**AIM OF THE TASK:**
Everything below from the line with "6.4 s apart, 768x480." through the line with "Mark the black microphone orange" must be retyped exactly, except the pictures.
═══ MATERIAL SHOWN
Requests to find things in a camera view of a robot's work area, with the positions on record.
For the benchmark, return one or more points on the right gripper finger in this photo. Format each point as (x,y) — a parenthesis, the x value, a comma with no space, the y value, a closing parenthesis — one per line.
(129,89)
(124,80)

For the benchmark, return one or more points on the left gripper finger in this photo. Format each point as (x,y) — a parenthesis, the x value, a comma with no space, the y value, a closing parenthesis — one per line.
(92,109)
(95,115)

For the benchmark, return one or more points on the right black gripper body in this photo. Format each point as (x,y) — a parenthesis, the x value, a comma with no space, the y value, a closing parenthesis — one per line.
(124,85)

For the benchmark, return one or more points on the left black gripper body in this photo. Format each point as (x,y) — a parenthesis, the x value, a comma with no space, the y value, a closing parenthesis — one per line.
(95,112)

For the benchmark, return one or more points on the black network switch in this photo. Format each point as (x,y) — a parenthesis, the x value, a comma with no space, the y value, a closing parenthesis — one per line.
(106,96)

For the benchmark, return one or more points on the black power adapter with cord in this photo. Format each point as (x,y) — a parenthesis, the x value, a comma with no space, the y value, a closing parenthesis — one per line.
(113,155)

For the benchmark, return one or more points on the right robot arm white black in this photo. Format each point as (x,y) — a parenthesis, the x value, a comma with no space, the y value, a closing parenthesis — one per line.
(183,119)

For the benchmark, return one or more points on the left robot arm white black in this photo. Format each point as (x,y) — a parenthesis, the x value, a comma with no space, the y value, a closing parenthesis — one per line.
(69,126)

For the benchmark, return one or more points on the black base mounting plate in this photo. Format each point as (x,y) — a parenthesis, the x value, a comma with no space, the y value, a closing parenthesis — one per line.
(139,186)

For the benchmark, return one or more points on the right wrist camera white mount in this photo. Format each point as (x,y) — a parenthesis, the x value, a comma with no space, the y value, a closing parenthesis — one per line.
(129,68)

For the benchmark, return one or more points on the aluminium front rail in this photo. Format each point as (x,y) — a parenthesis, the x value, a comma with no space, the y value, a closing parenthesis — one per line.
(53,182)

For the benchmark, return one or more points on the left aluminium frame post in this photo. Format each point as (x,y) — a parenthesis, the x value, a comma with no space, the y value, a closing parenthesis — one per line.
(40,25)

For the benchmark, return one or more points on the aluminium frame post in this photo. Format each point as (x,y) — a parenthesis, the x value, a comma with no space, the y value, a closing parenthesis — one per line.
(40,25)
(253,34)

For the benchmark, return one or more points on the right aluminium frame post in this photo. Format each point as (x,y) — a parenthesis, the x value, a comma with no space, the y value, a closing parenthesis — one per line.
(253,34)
══════
═══ MATERIAL SHOWN
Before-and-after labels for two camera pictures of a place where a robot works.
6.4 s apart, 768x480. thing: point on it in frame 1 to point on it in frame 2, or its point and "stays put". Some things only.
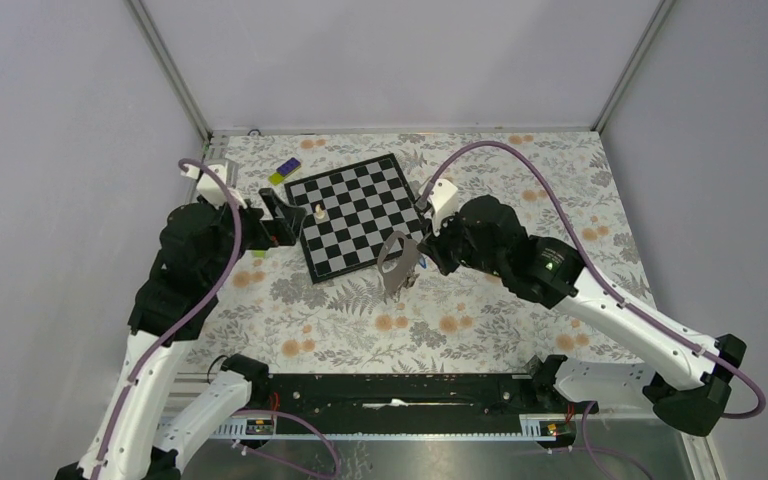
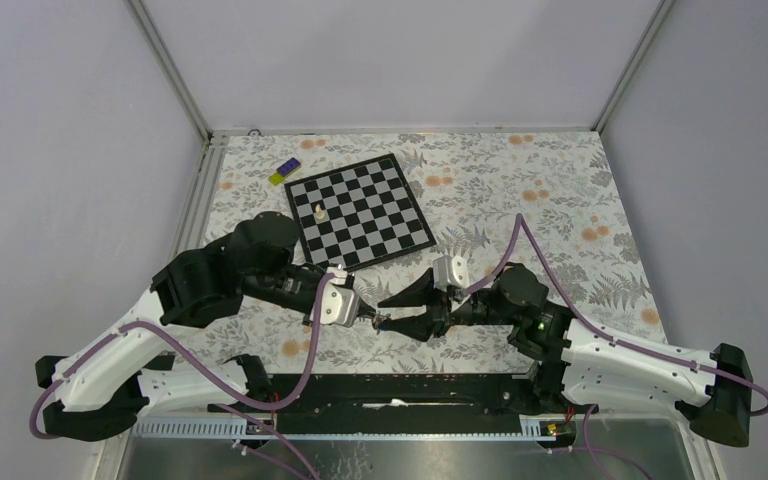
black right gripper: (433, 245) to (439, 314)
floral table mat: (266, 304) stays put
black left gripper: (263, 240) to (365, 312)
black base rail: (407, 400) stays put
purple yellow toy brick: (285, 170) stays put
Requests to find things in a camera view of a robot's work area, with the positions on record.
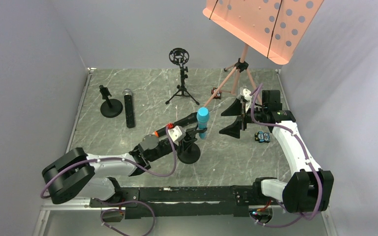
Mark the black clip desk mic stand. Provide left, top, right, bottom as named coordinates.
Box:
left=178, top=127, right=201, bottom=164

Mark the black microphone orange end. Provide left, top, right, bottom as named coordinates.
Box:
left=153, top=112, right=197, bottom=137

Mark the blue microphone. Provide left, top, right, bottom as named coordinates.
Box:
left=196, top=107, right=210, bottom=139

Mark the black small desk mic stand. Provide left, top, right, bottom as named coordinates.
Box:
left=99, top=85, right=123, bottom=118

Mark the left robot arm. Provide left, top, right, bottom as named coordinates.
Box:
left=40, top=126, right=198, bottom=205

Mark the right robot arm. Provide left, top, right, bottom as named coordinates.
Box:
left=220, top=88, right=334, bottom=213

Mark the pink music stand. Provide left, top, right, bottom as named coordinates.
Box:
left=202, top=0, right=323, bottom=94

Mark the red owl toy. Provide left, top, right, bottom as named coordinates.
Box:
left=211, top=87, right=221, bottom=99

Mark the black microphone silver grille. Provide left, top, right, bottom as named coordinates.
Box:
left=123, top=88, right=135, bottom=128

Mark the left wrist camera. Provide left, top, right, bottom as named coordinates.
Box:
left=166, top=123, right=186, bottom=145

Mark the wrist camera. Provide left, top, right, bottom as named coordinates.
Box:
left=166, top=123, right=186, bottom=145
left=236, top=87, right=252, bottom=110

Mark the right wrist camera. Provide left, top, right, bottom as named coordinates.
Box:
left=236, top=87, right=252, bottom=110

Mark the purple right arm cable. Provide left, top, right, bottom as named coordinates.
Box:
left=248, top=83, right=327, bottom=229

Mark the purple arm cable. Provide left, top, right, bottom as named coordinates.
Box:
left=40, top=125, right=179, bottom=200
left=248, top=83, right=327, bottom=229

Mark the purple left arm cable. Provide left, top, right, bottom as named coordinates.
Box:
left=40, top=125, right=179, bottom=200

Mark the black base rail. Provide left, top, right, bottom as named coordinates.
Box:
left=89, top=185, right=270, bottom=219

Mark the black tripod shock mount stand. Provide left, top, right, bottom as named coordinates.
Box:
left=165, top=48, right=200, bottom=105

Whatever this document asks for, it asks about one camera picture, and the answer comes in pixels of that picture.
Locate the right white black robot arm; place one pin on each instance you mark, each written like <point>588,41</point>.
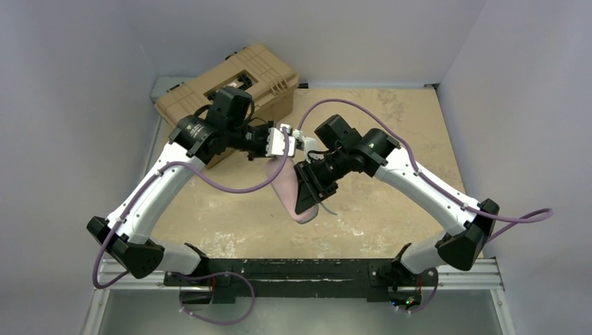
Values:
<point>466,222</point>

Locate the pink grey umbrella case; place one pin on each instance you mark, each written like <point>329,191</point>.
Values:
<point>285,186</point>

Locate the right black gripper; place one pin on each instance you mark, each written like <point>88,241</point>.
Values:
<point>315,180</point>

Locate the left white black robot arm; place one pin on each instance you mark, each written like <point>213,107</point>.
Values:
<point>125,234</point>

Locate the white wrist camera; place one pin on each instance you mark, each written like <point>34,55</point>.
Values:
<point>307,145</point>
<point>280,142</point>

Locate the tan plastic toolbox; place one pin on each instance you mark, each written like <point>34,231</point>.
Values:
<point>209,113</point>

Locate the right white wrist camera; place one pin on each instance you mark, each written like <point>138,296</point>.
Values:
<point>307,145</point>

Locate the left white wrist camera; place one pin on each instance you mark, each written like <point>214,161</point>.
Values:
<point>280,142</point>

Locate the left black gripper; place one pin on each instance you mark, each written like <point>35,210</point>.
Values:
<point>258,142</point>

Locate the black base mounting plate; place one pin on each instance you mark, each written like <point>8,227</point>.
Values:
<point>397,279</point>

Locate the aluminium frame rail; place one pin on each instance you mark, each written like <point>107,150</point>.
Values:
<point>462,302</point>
══════
═══ MATERIAL SHOWN
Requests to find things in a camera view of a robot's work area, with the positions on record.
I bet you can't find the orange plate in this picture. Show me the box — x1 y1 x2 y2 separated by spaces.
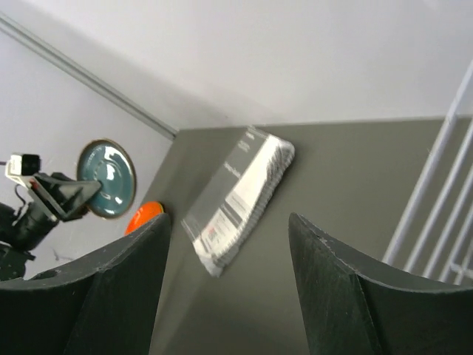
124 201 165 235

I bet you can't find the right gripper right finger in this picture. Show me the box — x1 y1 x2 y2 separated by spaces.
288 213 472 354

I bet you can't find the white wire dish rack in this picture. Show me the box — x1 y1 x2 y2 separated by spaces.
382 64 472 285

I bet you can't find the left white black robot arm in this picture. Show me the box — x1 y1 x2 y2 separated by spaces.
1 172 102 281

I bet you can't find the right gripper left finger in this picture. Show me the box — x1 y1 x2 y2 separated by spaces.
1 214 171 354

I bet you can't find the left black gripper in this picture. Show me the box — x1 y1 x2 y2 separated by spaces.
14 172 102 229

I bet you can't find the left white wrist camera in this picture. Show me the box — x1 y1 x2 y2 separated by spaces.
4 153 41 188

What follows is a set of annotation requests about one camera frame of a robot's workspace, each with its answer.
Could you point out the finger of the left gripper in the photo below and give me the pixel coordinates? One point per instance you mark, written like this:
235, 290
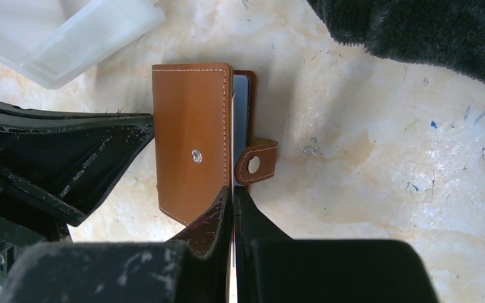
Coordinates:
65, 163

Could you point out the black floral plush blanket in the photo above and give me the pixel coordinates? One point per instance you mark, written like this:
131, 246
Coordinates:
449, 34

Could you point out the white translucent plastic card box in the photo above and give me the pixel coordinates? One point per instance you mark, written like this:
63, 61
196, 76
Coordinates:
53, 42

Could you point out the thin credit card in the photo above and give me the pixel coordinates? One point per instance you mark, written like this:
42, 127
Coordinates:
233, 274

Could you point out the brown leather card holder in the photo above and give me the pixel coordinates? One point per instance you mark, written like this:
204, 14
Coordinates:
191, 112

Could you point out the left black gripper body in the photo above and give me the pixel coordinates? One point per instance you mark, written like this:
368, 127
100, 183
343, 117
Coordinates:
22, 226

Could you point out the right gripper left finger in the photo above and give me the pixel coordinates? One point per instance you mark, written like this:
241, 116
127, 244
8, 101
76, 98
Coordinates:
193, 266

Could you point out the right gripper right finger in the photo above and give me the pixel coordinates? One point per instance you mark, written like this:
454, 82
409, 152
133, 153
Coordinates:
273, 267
══════
**WRITTEN RESPONSE:**
6.4 s apart, 768x480. thing: point on it in frame 1 to point on it in frame 2, or its point and "stays put". Some things only.
black right gripper: (433, 245) to (439, 314)
floral table mat: (266, 304) stays put
black left gripper: (263, 240) to (365, 312)
black base rail: (407, 400) stays put
purple yellow toy brick: (285, 170) stays put
Requests to find things in a camera view of a robot's work area, with the positions on record.
Mark the black clip desk mic stand. Provide left, top, right, bottom as named coordinates.
Box:
left=178, top=127, right=201, bottom=164

Mark the black microphone orange end. Provide left, top, right, bottom as named coordinates.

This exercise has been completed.